Reputation: 234
Python: 3.x
Hi. i have below csv file, which has header and rows. rows count may vary file to file. i am trying to convert this csv to a dict format and data is being repeated for first row.
"cdrRecordType","globalCallID_callManagerId","globalCallID_callId"
1,3,9294899
1,3,9294933
Code:
parserd_list = []
output_dict = {}
with open("files\\CUCMdummy.csv") as myfile:
firstline = True
for line in myfile:
if firstline:
mykeys = ''.join(line.split()).split(',')
firstline = False
else:
values = ''.join(line.split()).split(',')
for n in range(len(mykeys)):
output_dict[mykeys[n].rstrip('"').lstrip('"')] = values[n].rstrip('"').lstrip('"')
print(output_dict)
parserd_list.append(output_dict)
#print(parserd_list)
(Generally my csv column count is more than 20, but i have presented a sample file.)
(i have used rstrip/lstrip to get rid of double quotes.)
Output getting:
{'cdrRecordType': '1'}
{'cdrRecordType': '1', 'globalCallID_callManagerId': '3'}
{'cdrRecordType': '1', 'globalCallID_callManagerId': '3', 'globalCallID_callId': '9294899'}
{'cdrRecordType': '1', 'globalCallID_callManagerId': '3', 'globalCallID_callId': '9294899'}
{'cdrRecordType': '1', 'globalCallID_callManagerId': '3', 'globalCallID_callId': '9294899'}
{'cdrRecordType': '1', 'globalCallID_callManagerId': '3', 'globalCallID_callId': '9294933'}
this is the output of print
inside for
loop. and final output is also the same.
i dont know what mistake i am doing.

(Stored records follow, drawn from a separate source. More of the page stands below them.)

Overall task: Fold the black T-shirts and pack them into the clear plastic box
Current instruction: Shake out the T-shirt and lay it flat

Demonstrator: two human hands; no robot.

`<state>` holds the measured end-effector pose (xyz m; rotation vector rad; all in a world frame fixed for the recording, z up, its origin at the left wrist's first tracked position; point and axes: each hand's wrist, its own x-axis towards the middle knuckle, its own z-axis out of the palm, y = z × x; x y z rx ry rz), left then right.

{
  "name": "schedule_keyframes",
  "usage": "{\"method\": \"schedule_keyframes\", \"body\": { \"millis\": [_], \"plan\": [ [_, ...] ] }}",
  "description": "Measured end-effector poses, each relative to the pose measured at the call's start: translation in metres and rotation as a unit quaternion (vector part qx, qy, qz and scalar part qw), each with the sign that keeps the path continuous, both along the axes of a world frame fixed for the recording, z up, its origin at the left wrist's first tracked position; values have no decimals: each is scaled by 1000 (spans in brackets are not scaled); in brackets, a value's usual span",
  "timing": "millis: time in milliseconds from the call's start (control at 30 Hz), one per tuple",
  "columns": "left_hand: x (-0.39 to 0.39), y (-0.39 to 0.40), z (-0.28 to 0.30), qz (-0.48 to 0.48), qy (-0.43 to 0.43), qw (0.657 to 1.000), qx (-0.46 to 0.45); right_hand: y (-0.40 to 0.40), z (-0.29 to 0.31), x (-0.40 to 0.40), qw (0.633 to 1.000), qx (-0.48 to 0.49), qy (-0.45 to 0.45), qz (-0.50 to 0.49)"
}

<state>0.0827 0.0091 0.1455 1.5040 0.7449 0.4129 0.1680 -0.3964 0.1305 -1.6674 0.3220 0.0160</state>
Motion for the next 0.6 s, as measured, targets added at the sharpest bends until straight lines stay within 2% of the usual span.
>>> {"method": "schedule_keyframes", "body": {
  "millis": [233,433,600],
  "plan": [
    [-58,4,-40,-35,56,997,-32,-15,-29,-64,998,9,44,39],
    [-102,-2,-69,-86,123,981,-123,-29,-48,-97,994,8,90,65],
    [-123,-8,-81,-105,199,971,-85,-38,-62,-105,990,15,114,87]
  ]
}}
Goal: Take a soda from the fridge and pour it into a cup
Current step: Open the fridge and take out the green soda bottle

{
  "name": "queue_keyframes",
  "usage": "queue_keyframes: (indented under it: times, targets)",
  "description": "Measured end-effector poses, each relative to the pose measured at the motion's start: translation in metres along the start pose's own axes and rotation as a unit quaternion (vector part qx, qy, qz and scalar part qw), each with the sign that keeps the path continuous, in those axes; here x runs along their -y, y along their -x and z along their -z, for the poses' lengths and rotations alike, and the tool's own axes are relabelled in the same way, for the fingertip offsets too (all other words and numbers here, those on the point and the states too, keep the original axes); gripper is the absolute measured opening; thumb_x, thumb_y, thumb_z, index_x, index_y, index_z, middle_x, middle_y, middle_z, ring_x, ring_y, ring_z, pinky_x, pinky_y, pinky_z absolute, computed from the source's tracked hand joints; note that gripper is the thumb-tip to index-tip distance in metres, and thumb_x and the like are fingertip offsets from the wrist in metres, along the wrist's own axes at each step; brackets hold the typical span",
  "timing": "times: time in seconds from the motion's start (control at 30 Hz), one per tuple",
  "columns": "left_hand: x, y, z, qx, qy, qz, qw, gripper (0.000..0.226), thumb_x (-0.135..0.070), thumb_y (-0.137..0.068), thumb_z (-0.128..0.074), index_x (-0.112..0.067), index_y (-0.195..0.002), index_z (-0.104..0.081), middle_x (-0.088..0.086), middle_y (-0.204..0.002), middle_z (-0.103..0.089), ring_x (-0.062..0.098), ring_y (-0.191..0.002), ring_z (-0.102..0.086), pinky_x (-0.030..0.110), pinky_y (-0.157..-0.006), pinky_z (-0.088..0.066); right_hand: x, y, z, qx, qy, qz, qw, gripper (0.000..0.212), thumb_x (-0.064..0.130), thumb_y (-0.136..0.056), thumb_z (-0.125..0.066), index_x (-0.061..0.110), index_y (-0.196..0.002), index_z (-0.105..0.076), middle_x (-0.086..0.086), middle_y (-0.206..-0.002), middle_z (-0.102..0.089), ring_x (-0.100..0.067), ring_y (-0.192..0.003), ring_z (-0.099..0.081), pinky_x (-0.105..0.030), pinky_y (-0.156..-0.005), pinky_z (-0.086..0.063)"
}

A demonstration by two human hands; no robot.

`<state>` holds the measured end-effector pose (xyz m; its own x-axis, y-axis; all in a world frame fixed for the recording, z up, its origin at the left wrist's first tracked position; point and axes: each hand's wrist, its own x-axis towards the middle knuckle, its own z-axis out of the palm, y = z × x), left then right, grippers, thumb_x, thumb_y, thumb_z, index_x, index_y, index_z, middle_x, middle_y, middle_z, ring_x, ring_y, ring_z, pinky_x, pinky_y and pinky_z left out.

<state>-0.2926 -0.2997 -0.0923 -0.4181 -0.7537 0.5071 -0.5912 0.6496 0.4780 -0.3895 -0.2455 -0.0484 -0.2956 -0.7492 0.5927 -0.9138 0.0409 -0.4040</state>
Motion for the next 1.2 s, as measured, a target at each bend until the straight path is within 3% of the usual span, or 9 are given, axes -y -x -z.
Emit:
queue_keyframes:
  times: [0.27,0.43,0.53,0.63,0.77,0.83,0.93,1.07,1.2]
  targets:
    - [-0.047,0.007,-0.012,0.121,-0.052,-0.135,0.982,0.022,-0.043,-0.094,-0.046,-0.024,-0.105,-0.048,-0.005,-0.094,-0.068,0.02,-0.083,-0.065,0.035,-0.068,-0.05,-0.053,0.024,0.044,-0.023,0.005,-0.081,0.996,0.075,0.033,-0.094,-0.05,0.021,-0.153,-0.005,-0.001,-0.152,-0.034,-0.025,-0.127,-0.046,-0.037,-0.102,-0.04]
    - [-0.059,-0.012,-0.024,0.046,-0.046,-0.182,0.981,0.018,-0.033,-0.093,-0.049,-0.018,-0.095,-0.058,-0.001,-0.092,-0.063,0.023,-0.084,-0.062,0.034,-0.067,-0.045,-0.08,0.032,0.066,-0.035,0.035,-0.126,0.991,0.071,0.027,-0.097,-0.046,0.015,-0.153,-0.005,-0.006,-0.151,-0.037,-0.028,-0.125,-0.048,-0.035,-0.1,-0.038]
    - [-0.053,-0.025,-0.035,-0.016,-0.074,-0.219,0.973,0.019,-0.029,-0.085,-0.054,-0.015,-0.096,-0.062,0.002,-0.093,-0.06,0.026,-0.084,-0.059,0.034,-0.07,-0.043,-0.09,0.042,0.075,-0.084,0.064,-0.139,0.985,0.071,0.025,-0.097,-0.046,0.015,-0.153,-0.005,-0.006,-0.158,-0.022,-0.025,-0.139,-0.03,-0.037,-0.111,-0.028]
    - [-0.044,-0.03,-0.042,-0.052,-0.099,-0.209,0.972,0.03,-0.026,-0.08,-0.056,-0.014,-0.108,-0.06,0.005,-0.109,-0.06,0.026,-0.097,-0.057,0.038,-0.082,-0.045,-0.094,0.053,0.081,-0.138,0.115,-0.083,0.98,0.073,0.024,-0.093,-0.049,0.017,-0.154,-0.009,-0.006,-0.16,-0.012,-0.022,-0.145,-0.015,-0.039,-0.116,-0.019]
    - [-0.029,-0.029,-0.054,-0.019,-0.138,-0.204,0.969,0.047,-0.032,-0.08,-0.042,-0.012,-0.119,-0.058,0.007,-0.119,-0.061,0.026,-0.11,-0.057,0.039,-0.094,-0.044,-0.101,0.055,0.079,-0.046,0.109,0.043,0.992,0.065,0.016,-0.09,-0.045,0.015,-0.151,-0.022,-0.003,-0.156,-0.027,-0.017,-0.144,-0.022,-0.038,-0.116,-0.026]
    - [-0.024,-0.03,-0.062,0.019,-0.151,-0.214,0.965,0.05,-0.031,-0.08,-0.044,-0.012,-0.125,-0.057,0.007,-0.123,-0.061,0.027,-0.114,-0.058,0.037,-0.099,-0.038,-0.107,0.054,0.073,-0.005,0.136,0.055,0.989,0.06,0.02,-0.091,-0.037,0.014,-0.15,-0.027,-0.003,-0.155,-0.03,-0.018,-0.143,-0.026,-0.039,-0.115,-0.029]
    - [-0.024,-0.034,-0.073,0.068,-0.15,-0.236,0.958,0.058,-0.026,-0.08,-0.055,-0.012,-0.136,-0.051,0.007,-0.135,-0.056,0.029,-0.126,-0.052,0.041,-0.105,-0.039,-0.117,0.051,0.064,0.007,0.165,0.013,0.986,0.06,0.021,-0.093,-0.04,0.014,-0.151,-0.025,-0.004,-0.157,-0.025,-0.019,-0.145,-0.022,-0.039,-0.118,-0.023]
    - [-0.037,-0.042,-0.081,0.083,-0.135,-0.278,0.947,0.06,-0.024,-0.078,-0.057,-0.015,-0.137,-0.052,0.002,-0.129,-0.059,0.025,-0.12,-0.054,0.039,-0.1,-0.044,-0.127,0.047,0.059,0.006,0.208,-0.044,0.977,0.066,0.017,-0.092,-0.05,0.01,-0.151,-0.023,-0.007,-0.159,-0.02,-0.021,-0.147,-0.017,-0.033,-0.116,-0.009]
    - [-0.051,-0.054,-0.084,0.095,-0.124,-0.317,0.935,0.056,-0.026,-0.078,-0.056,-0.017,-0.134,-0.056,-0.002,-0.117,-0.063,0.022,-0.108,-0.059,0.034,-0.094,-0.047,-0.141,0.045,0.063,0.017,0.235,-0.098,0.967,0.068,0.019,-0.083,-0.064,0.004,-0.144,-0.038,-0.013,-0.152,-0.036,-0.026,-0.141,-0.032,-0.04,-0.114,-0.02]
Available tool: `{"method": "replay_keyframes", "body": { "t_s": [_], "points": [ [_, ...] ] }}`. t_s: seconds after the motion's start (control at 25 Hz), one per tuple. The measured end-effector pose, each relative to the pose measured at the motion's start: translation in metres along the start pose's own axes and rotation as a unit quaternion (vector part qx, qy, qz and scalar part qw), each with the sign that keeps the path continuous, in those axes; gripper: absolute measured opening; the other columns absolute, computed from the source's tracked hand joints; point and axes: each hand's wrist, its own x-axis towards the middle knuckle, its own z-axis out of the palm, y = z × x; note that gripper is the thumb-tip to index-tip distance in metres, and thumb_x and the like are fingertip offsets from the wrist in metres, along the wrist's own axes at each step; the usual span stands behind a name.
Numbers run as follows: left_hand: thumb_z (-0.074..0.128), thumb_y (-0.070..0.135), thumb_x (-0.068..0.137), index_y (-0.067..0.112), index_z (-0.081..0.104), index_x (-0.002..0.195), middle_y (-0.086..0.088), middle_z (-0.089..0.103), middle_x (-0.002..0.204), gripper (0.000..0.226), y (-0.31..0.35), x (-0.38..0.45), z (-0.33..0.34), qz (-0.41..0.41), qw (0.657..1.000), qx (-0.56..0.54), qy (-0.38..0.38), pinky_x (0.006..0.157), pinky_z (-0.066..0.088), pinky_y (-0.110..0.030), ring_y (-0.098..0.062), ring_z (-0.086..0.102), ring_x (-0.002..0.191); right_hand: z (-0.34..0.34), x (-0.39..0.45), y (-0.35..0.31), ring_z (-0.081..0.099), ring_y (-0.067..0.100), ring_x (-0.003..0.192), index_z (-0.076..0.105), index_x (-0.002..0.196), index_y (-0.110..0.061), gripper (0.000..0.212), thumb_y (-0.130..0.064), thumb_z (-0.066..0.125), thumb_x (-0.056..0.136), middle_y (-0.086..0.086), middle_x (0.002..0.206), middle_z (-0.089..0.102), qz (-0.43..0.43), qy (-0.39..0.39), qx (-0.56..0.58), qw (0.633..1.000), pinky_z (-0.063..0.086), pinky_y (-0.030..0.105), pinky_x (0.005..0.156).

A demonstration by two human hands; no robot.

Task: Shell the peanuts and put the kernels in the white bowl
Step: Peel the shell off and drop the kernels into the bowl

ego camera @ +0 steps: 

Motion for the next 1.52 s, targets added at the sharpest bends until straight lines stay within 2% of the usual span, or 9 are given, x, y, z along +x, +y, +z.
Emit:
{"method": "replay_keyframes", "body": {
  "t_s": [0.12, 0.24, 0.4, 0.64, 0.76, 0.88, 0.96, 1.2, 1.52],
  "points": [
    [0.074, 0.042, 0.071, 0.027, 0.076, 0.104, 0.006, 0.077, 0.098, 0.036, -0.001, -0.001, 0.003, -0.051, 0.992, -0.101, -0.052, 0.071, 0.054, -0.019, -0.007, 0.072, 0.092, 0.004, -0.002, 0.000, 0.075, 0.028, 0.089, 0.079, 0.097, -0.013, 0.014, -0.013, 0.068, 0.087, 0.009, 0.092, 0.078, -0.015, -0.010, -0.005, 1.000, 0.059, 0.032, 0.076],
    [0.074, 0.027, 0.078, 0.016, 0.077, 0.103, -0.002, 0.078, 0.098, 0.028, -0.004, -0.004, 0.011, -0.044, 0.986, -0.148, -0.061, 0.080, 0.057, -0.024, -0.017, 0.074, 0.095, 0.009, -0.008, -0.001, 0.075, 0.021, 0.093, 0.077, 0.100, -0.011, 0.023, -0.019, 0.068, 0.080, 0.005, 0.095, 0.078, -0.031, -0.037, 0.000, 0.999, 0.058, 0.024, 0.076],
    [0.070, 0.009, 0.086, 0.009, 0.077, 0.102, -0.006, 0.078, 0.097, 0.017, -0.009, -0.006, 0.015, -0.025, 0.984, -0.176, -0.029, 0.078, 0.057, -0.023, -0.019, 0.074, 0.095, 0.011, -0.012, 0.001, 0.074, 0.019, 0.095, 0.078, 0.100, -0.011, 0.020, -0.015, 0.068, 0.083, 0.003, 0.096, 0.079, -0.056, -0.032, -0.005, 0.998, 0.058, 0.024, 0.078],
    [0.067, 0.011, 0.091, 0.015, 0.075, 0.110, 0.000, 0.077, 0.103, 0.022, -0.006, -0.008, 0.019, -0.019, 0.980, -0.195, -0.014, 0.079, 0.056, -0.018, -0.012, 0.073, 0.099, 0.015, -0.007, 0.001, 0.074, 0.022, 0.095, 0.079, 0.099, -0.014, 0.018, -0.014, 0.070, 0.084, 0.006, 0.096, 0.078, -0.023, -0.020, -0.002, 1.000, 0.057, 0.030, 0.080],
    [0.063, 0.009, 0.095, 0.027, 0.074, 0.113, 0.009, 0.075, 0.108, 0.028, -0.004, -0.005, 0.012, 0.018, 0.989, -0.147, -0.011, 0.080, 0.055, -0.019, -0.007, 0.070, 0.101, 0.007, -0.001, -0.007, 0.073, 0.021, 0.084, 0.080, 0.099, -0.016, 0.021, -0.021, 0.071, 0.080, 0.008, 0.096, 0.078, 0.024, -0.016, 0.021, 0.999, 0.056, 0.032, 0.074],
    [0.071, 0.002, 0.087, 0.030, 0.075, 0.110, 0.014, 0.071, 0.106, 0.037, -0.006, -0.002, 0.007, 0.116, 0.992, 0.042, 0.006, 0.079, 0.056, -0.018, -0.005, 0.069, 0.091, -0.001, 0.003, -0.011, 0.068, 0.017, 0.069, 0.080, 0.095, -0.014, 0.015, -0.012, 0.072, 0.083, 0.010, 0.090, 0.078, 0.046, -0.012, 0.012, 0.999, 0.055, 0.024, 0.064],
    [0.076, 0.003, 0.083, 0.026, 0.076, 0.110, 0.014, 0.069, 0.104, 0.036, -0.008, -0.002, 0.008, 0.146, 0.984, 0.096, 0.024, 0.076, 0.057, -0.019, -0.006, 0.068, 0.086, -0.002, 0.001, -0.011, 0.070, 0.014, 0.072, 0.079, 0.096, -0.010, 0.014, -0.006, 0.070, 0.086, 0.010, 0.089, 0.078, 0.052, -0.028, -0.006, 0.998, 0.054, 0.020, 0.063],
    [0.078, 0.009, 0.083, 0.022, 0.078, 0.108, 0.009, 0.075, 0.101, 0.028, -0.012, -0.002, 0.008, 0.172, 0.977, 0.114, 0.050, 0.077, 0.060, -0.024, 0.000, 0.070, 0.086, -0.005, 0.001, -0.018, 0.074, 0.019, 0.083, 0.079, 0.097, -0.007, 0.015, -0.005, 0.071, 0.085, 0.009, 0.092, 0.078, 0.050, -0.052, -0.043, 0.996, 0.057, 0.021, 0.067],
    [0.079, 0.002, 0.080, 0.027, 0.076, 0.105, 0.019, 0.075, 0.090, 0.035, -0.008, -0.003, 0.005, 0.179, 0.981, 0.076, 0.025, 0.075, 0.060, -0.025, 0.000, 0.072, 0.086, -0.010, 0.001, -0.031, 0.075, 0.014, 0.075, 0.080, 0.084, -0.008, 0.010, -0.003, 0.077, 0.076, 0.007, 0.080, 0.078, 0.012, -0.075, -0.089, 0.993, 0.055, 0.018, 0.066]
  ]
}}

Someone please help correct it.
thanks in advance.
Upvotes: 4
Views: 3286
Reputation: 6877
Instead of manually parsing a CSV file, you should use the csv
module.
This will result in a simpler script and will facilitate gracefully handling edge cases (e.g. header row, inconsistently quoted fields, etc.).
import csv
with open('example.csv') as csvfile:
reader = csv.DictReader(csvfile)
for row in reader:
print(row)
Output:
$ python3 parse-csv.py
OrderedDict([('cdrRecordType', '1'), ('globalCallID_callManagerId', '3'), ('globalCallID_callId', '9294899')])
OrderedDict([('cdrRecordType', '1'), ('globalCallID_callManagerId', '3'), ('globalCallID_callId', '9294933')])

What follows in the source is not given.